## TO DO
Say how many lines in the records contain "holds". The reply must consist of the number alone.

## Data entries
════════════════

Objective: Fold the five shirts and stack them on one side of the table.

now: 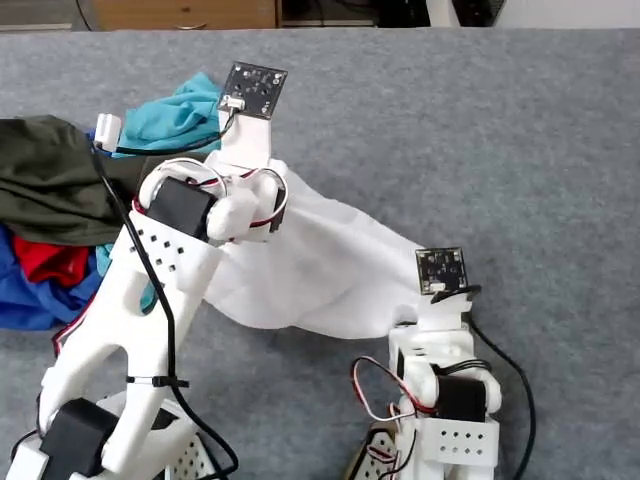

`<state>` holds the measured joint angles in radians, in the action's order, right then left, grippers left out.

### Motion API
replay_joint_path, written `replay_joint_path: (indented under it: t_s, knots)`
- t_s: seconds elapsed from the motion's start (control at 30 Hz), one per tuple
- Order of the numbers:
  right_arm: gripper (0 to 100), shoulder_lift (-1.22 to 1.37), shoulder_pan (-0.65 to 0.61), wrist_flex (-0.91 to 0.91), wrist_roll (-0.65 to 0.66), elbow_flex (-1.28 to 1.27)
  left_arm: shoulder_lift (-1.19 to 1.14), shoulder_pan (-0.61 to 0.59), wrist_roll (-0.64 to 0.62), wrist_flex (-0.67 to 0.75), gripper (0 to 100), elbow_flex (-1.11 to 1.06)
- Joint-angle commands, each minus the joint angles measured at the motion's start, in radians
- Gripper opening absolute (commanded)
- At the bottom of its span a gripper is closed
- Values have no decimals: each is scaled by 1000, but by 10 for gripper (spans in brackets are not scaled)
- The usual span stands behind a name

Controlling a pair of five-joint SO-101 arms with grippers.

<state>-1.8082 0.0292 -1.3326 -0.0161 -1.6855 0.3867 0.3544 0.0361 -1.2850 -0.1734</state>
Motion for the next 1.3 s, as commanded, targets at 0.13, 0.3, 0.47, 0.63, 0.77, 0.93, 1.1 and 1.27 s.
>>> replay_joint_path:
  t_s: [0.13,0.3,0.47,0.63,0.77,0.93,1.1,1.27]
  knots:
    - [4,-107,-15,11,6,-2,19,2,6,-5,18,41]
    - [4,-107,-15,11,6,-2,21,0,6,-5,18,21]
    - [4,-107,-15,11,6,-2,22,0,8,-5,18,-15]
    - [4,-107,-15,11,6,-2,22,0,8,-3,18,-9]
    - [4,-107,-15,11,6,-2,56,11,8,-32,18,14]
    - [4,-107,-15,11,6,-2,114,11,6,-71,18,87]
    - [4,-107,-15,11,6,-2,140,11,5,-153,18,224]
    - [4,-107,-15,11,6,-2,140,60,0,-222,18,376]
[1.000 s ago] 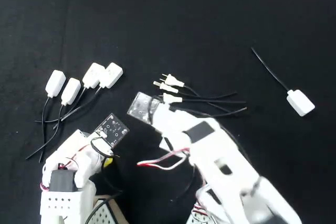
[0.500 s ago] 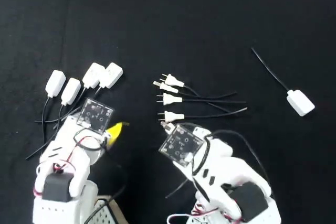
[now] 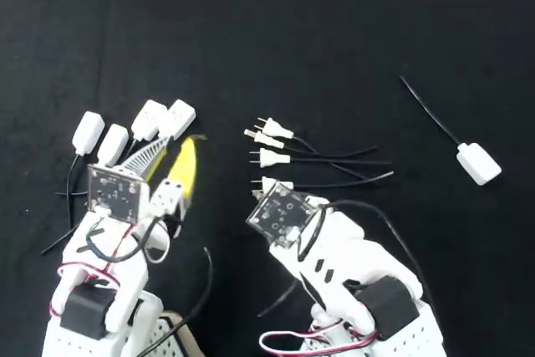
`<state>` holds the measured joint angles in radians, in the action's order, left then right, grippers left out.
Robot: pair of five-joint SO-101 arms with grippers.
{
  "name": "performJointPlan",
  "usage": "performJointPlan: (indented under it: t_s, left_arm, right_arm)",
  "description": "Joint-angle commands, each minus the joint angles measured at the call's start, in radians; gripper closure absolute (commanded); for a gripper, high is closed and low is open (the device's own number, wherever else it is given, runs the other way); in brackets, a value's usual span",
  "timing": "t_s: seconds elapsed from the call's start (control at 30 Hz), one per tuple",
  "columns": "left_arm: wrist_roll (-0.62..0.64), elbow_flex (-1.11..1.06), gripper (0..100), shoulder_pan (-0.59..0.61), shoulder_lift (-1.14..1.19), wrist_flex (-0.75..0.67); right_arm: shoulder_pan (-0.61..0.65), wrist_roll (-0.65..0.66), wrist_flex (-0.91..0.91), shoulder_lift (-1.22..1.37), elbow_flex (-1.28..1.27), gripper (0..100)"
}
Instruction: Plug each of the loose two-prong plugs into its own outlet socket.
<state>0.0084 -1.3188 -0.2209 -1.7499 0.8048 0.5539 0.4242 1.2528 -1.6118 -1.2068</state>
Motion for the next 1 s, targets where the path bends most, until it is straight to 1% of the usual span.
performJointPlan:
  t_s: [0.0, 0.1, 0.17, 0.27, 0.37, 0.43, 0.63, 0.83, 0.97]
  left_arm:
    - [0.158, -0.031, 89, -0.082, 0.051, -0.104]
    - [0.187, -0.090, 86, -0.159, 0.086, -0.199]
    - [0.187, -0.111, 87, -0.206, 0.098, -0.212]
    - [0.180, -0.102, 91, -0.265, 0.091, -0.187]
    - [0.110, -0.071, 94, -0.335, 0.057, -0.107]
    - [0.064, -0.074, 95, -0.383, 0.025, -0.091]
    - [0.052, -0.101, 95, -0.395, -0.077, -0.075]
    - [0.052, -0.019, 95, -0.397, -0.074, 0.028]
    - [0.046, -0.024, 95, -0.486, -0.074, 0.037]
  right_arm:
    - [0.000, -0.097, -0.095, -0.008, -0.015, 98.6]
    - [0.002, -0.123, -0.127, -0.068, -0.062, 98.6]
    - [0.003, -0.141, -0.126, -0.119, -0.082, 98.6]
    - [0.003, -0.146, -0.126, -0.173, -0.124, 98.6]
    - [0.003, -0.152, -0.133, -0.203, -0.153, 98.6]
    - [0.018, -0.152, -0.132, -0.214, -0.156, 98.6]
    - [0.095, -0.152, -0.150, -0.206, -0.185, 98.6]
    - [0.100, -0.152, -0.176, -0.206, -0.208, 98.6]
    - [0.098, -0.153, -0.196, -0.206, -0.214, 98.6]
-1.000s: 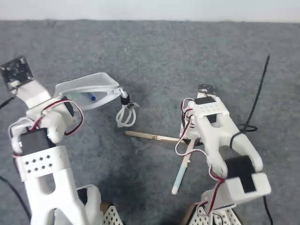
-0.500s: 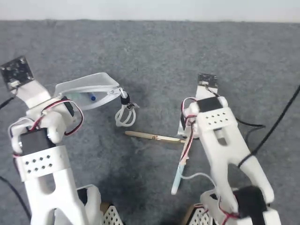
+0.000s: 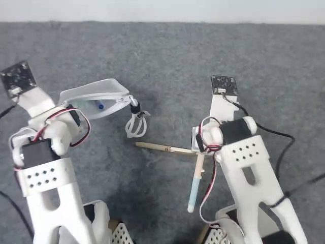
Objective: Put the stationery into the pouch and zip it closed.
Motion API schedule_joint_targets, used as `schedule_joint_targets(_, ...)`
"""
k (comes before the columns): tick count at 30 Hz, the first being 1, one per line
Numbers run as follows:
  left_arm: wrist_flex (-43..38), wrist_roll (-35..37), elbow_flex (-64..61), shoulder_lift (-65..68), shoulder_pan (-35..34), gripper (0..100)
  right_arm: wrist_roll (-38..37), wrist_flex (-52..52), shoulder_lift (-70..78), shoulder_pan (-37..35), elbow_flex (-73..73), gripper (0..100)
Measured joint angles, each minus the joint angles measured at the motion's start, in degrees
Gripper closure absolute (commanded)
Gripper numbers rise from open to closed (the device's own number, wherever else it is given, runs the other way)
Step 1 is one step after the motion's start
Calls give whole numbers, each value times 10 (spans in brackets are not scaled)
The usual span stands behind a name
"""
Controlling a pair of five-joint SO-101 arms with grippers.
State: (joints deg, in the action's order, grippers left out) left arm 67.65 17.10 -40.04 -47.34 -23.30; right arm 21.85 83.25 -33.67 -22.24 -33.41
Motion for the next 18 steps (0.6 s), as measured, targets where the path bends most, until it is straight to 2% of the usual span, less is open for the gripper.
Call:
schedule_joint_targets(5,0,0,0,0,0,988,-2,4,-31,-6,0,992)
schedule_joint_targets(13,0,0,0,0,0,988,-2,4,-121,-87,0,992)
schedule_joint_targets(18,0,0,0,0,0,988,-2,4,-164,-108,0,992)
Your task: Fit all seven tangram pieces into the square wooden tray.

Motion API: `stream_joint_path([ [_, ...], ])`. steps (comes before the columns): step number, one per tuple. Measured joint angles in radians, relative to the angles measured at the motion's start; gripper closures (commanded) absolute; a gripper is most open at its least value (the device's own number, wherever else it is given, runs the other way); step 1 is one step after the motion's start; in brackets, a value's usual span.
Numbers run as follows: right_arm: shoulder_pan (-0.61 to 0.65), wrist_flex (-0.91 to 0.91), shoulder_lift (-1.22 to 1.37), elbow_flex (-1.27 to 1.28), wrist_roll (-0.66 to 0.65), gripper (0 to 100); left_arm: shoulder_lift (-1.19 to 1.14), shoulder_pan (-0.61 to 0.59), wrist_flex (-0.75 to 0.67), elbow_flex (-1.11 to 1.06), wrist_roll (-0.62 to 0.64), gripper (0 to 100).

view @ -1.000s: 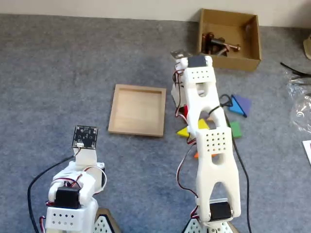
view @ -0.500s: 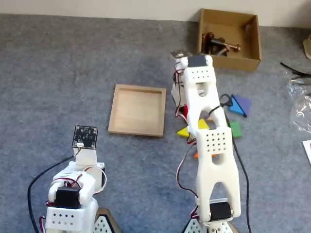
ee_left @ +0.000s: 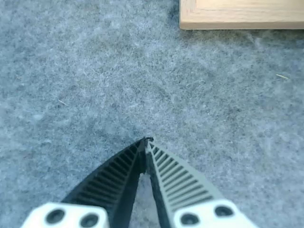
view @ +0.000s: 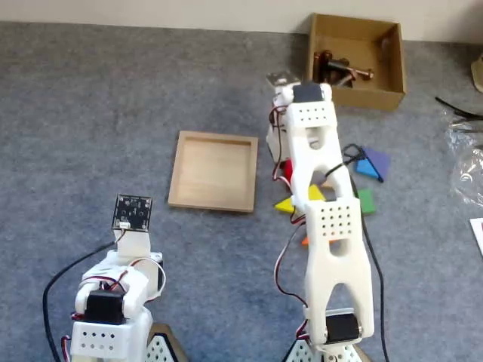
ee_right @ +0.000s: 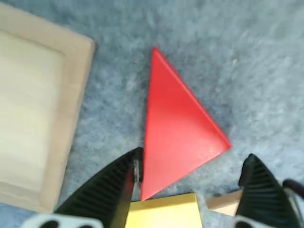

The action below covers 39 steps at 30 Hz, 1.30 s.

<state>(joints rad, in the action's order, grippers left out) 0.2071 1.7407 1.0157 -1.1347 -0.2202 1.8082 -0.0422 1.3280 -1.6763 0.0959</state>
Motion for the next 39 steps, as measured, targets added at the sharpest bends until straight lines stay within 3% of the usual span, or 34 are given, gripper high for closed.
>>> stream_joint_path([
  [26,0.005,-0.014,0.029,-0.009,0.000,68.1,0.000,0.000,0.000,0.000,0.000,99],
  [39,0.018,-0.060,0.029,-0.009,0.060,68.1,0.000,0.000,0.000,0.000,0.000,99],
])
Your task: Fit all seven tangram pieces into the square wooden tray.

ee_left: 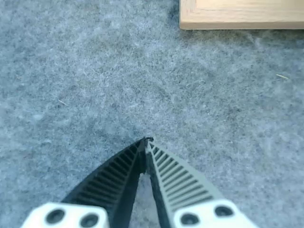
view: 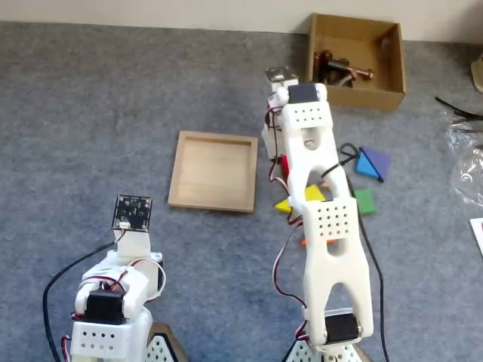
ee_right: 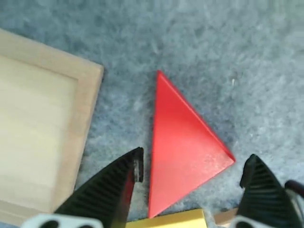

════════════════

## RESULT OF THE TASK
2